Extracted records:
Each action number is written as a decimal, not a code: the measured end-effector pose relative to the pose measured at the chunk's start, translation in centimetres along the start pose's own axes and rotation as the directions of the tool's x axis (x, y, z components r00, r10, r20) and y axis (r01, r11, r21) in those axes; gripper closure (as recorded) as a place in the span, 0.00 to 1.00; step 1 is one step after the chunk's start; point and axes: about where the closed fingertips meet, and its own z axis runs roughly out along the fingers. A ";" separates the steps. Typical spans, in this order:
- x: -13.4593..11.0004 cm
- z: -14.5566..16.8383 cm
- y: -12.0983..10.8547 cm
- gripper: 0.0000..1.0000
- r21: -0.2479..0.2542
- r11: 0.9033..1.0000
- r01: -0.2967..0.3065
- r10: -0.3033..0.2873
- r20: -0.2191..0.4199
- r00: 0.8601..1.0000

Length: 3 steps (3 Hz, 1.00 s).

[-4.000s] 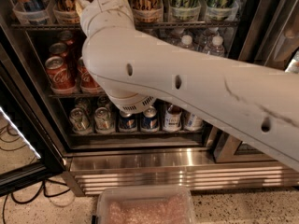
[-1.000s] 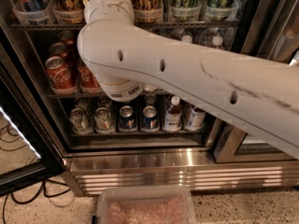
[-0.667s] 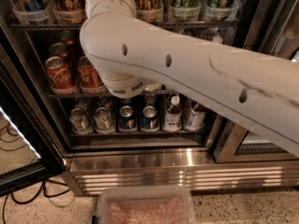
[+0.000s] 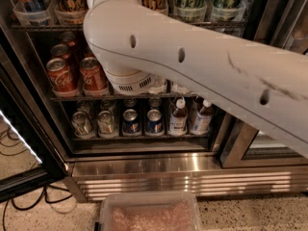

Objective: Pick orange can from top shelf of fridge

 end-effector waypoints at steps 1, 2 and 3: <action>-0.5 -0.2 -0.1 1.00 -0.029 0.999 -0.023 0.023 -0.012 1.000; -1.3 -0.3 0.0 1.00 -0.076 0.996 -0.044 0.042 -0.029 0.999; -1.9 -0.8 -0.1 1.00 -0.111 0.992 -0.060 0.056 -0.042 0.998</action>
Offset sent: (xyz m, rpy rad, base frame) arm -0.0044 0.0046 0.0135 0.0321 0.0957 0.1403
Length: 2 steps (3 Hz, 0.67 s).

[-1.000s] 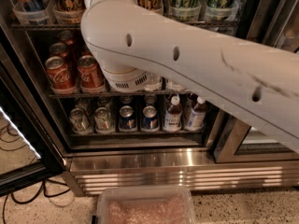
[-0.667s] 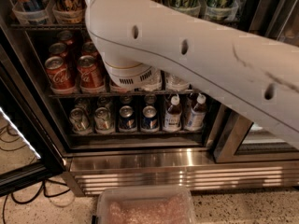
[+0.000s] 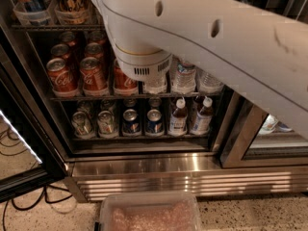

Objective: Pick orange can from top shelf of fridge

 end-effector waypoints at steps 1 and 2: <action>0.0 0.0 0.0 1.00 0.000 1.000 0.000 0.000 0.000 1.000; 0.2 -1.5 0.4 1.00 -0.033 0.999 -0.009 0.008 -0.006 1.000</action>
Offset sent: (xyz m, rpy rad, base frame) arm -0.0358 -0.0065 -0.0171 0.0045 0.0391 0.0781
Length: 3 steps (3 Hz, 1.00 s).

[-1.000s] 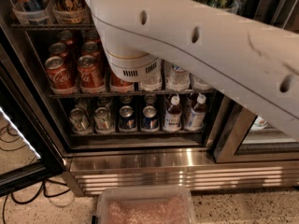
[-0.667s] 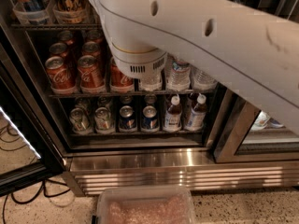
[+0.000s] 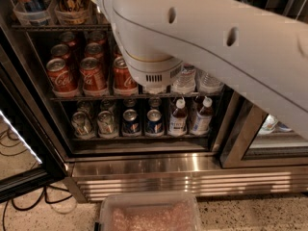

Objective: Pick orange can from top shelf of fridge

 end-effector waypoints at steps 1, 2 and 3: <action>1.1 -3.3 0.4 1.00 -0.054 0.998 -0.022 0.021 -0.026 0.999; 1.8 -6.1 0.4 1.00 -0.122 0.991 -0.053 0.047 -0.050 0.998; 1.9 -7.5 -0.7 1.00 -0.170 0.980 -0.098 0.087 -0.072 0.994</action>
Offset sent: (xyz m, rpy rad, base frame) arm -0.0956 -0.0402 -0.0609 0.0404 0.1352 0.2269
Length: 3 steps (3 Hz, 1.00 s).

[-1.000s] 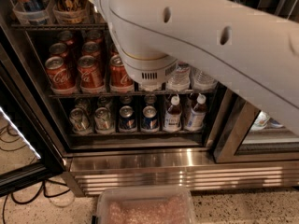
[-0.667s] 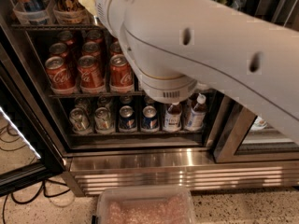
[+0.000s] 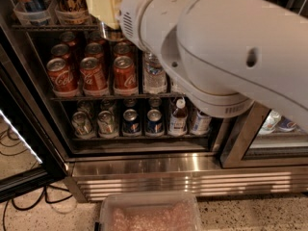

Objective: Pick orange can from top shelf of fridge

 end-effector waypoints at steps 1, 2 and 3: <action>-0.6 -1.3 -1.9 1.00 -0.018 0.999 -0.035 0.035 -0.003 0.999; -0.9 -2.9 -4.9 1.00 0.014 0.997 -0.075 0.075 0.002 0.997; -0.9 -2.9 -4.9 1.00 0.014 0.997 -0.075 0.075 0.002 0.997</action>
Offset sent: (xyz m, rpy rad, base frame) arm -0.0108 -0.1057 -0.0254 0.1284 0.0648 -0.0374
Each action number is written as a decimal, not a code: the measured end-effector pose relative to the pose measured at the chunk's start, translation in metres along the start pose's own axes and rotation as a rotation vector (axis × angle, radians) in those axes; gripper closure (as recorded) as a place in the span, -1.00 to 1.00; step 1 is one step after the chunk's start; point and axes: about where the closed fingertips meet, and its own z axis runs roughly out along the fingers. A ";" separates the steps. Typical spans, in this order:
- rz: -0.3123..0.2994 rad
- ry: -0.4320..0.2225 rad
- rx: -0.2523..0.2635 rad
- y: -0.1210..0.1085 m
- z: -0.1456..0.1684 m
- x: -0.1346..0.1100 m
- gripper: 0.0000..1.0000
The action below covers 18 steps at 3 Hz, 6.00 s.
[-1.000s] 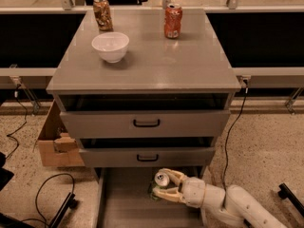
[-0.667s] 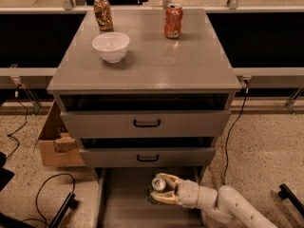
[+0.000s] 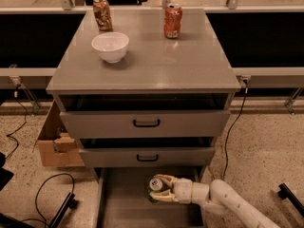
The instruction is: Place green can into bottom drawer
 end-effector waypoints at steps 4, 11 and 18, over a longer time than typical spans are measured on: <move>-0.089 -0.005 -0.050 -0.008 0.084 0.128 1.00; -0.060 -0.012 -0.086 0.000 0.135 0.159 -1.00; 0.051 0.635 0.275 0.004 -0.084 0.063 -1.00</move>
Offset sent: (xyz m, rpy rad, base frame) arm 0.0241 0.0204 -0.1124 -0.0910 -0.1323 0.0274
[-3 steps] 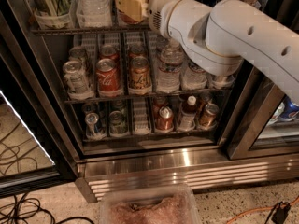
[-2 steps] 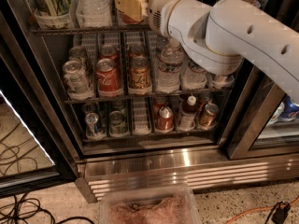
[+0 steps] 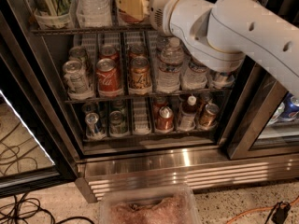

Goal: Pick coke can from top shelf of fridge

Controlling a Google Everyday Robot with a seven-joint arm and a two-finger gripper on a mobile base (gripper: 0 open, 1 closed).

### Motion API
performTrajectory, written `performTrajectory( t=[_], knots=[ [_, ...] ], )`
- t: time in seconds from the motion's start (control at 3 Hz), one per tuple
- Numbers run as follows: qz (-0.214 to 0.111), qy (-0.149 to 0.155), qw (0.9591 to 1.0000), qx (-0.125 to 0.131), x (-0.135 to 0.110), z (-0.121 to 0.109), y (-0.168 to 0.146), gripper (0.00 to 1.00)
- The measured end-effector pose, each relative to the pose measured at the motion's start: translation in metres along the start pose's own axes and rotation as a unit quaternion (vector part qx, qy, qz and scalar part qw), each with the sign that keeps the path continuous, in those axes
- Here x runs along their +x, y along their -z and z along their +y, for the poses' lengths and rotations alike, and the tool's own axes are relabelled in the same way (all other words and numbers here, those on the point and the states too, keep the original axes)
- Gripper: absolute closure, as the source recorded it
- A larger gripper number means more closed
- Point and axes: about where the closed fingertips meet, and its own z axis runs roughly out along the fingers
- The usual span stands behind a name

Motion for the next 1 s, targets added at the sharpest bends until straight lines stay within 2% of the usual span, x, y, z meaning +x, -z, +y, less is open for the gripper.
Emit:
performTrajectory(
  t=[0.33,0.67,1.0],
  knots=[
    [-0.012,0.021,0.9997,0.002,-0.018,-0.005,0.008,1.0],
    [-0.01,0.035,0.9993,-0.001,-0.024,-0.003,0.021,1.0],
    [0.005,0.04,0.9991,-0.011,-0.023,0.009,0.032,1.0]
  ],
)
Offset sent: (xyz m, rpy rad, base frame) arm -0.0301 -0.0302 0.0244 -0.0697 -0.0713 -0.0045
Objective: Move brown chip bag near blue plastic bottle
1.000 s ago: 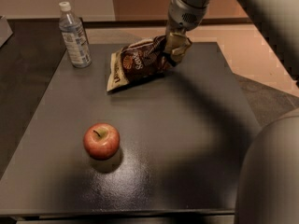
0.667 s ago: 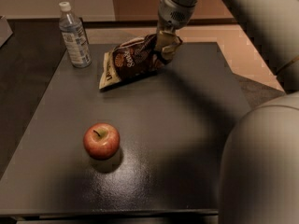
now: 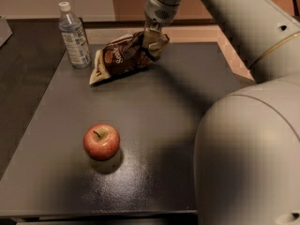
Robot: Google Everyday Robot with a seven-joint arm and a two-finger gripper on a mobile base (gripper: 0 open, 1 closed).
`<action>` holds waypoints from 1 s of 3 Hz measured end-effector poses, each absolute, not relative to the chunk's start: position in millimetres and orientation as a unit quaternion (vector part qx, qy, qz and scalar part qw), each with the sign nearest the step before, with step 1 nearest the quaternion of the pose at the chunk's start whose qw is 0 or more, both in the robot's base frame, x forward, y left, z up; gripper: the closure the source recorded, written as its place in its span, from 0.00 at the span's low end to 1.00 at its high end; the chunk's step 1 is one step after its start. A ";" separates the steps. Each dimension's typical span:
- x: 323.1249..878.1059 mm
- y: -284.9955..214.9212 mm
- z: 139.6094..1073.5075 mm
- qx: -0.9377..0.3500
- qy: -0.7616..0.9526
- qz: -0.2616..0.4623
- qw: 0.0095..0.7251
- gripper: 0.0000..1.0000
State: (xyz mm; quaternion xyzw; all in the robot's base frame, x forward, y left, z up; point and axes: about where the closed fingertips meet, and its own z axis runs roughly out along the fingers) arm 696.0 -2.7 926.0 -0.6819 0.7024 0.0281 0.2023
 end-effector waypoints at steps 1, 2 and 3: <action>705.7 10.4 922.3 -0.680 0.703 0.034 0.208 0.59; 707.3 12.2 920.1 -0.680 0.702 0.034 0.209 0.36; 709.1 14.6 917.2 -0.680 0.701 0.035 0.209 0.12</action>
Offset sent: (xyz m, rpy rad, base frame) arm 0.0082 0.0111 -0.0032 0.0147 0.0002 -0.0011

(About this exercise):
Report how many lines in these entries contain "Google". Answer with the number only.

(Answer below):
2